The Gaming Inspection and Coordination Bureau (known as DICJ) is the main government unit that oversees the operation of different gaming activities.
Under Macau law, it stated that a permit issued by the Gaming Inspection and Coordination Bureau is required for the operation of lotteries sales, lucky draw or similar activities, and the initial procedure in the application on the operation of lotteries sales, lucky draw, or similar activities is to submit a notification to the relevant government department ten days prior to the application.

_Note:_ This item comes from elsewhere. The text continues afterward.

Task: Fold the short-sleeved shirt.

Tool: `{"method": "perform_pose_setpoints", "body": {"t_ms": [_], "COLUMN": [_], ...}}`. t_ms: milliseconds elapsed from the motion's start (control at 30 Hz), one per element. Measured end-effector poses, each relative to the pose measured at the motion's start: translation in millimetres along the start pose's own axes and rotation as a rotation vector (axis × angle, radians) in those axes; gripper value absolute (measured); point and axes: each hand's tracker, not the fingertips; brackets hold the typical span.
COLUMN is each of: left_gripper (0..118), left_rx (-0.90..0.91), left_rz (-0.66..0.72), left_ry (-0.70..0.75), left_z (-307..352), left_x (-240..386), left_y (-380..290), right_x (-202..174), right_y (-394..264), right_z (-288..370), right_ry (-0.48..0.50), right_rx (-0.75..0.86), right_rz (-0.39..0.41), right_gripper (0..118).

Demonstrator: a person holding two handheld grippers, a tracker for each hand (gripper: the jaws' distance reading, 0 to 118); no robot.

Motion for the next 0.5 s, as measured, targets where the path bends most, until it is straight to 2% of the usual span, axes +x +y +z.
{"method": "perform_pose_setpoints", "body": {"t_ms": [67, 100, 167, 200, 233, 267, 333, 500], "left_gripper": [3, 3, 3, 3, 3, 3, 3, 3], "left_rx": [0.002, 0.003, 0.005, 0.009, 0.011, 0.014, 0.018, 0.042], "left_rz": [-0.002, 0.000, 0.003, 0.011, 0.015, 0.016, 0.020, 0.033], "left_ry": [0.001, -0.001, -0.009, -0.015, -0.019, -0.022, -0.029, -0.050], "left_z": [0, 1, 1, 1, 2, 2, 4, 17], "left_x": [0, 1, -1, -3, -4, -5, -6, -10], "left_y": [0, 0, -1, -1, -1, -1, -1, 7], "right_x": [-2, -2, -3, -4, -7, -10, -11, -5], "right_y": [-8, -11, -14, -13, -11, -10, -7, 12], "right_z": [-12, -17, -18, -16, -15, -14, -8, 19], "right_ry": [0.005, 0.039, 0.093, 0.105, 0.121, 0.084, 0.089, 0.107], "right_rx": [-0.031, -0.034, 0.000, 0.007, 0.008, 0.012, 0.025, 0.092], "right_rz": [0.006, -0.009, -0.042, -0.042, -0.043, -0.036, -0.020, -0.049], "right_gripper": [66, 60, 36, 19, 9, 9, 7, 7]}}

In the Macau legal system, gaming law is not considered as a branch of law in the traditional sense. Instead, it may be considered as a transversal gathering of a range of legal topics more or less directly related to gaming, including constitutional law, administrative law, tax law, company law, contract law, and criminal law. In this manner, issues of public law as well as private law are of relevance for gaming.
Tax law issues
The taxation of casino sub/concessionaires is made of a fixed part and a variable part. The variable part falls on the gross gaming revenue. The tax rate is currently of 35%, plus two contributions of up to 2% and 3% for social and economic purposes. The maximum tax is therefore 40%. In addition, a fixed premium is also payable, plus a premium per VIP table, other table, and slot machine. Gaming promoters pay taxes on commissions received.
Contract law issues
From the perspective of contract law, gaming and betting are contracts which may or may not generate civil or natural obligations for the parties. The matter is regulated in the Civil Code 1999 (art. 1171), which states, drawing from Roman law, that gaming and betting generate natural obligations except in sports competitions and where the law provides otherwise. The problem is that gaming legislation currently does not provide to this effect.

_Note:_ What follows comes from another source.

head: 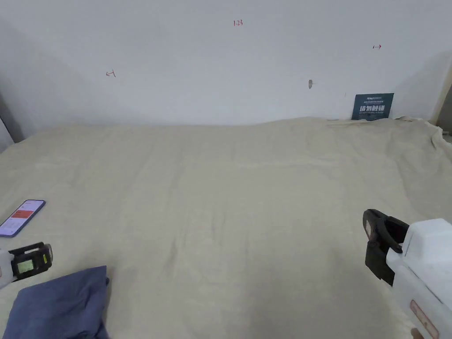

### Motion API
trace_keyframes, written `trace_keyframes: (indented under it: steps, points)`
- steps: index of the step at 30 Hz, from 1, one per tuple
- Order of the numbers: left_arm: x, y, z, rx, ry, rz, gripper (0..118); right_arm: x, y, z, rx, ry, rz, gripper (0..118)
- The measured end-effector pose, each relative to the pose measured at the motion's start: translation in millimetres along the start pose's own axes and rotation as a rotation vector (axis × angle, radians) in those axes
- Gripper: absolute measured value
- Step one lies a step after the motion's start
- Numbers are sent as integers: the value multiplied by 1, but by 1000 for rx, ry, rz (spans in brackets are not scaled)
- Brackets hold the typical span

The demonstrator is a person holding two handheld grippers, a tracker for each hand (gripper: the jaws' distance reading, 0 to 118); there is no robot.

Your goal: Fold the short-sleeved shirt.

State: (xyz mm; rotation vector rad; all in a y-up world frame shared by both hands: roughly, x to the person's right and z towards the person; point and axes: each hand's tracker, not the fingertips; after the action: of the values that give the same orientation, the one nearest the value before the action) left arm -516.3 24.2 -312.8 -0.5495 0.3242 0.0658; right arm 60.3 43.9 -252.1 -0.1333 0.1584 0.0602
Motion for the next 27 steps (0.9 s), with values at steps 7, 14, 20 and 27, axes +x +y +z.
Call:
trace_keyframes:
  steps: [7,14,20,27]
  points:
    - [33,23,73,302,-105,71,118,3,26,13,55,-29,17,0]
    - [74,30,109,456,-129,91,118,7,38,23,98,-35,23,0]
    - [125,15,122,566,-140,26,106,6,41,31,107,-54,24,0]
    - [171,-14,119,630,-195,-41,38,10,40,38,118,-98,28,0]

Regarding credit for gaming, Macau law states since 2004 that the granting of credit for casino games of fortune generates civil obligations, which are fully enforceable in Macau courts. Credit for casino games of fortune is defined as any case where chips are passed on to a player without immediate cash payment of such chips; this is an intentionally broad concept. Credit for gaming is regulated by Law no. 5/2004, of 14 June.
Criminal law issues
From the perspective of criminal law, there are specific criminal offences related to gaming; see Law 8/96/M, of 22 July, and Law 9/96/M, of 22 July. Other criminal law matters are covered by broader laws: the Penal Code and the law on Organized crime. Game cheating is mentioned in art. 6 of Law 8/96/M, of 22 July. In addition, general laws on the prevention and repression of money laundering and the financing of terrorism through casinos apply.
As of November 2011, exclusion of players from gambling establishments is voluntary. If the person realises that their gambling activities begin to cause trouble, they can turn to the Gaming Inspection and Coordination Bureau to ban them from entering the casino. The government of Macau is seeking the opinions of the citizens on the possibility of establishing a programme that will allow excluding problem gamblers from all casinos without their consent. The Legislative Assembly is currently[when?] analyzing the new draft law, which also deals with the problem of exclusion from gambling houses. The law suggests that the person can be excluded from the casino if they submit their own request or approve the request submitted by their relatives.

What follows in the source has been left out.